--- Provided data ---
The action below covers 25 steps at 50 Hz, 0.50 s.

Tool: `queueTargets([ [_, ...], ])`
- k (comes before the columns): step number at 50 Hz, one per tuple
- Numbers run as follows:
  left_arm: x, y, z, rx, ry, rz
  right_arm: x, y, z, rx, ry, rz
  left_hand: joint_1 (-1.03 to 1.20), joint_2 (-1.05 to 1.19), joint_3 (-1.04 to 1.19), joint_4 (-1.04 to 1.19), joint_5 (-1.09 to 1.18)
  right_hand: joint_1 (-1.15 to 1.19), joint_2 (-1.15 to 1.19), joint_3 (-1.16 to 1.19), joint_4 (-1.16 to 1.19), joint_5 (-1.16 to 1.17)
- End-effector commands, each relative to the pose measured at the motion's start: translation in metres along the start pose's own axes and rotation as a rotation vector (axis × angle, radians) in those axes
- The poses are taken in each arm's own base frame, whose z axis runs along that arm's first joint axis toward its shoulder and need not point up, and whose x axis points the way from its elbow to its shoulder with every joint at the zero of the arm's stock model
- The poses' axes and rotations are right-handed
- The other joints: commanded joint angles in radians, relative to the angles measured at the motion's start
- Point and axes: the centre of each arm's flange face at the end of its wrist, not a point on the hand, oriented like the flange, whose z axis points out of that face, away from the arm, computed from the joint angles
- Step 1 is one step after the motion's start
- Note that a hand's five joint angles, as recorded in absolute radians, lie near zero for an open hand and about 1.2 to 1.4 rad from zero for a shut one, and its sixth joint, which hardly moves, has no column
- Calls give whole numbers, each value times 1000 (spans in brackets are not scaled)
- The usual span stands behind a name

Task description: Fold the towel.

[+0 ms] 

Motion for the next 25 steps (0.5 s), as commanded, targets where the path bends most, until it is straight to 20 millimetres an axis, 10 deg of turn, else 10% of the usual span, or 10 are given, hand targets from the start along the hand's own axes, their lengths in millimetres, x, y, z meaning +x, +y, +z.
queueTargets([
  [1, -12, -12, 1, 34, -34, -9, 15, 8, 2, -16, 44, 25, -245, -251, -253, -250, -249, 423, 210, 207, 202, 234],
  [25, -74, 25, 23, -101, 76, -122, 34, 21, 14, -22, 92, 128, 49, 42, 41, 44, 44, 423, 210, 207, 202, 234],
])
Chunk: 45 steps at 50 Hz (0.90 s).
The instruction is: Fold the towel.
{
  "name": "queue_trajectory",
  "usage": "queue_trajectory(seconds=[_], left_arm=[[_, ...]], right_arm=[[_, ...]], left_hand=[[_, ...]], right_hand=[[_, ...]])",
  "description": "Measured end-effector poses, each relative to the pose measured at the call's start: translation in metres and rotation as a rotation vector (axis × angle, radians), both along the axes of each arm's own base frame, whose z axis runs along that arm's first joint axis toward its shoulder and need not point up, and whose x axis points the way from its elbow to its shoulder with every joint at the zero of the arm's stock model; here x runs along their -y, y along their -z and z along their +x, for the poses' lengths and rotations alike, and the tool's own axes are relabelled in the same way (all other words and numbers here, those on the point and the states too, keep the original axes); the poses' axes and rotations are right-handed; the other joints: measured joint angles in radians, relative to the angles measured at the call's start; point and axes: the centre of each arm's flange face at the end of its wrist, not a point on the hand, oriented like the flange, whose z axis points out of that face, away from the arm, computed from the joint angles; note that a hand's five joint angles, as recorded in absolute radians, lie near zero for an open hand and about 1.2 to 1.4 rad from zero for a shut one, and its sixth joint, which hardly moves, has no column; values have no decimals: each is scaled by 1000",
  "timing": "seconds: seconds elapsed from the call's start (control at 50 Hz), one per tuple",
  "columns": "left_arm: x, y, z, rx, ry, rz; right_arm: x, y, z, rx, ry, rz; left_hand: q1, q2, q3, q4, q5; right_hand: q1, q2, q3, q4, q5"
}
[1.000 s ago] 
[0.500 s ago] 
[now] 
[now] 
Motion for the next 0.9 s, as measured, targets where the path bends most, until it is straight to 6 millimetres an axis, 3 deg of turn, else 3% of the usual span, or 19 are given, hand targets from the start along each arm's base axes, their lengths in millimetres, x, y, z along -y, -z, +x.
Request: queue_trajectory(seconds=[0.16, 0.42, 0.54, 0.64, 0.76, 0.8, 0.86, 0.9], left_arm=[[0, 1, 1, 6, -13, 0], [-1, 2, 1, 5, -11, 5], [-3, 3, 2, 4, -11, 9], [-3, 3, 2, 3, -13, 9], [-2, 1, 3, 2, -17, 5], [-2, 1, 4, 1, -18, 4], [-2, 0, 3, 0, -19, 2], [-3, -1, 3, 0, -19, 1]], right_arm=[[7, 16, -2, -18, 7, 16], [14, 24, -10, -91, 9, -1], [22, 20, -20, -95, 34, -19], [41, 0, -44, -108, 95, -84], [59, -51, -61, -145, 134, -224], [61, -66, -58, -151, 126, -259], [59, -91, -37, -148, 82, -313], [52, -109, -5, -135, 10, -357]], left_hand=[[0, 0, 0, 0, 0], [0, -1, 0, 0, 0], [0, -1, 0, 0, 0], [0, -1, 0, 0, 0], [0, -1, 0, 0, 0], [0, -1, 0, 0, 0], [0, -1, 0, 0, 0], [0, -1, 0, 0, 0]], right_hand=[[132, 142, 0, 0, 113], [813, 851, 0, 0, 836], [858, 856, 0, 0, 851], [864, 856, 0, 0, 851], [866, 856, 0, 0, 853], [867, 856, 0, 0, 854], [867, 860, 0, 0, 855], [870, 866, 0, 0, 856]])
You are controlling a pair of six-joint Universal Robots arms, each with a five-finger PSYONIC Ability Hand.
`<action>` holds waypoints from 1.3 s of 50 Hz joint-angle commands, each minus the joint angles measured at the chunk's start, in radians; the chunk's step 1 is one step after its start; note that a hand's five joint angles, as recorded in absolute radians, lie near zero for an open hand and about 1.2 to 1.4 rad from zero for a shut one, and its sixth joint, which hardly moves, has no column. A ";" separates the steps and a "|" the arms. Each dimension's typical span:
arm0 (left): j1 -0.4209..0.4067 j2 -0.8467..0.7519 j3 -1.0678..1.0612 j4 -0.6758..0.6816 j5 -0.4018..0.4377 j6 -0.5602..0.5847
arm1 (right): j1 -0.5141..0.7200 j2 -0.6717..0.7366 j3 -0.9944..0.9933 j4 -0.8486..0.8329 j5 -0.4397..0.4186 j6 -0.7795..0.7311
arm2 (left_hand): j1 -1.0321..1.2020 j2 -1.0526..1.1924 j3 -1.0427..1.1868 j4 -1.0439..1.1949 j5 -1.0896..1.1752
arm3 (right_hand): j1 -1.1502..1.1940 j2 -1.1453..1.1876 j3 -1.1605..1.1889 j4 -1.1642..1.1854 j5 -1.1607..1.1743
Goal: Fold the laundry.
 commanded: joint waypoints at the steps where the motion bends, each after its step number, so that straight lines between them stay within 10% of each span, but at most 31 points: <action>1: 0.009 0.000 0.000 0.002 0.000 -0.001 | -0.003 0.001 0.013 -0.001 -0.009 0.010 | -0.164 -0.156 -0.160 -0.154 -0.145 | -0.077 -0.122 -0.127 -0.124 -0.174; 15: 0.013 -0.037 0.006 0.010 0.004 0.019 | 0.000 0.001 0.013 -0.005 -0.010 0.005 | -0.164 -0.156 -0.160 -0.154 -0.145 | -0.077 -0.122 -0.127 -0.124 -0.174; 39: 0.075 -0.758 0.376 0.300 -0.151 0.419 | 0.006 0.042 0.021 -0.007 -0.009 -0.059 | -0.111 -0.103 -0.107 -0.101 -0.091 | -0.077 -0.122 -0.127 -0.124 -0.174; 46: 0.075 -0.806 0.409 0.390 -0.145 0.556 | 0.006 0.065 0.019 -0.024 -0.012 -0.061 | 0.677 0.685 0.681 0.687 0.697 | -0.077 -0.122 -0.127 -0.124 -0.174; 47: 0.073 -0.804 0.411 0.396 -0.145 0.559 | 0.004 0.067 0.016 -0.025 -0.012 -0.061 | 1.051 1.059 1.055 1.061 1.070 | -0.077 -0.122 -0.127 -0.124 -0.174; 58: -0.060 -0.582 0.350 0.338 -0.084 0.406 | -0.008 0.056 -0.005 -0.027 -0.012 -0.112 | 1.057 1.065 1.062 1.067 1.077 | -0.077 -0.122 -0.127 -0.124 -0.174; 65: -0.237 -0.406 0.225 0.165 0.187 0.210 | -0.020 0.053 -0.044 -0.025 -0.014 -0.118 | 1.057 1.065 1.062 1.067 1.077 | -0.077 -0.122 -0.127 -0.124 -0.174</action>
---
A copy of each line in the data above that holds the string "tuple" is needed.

*Your response*.
- k (comes before the columns): step number at 50 Hz, one per tuple
  "timing": "seconds: seconds elapsed from the call's start (control at 50 Hz), one per tuple",

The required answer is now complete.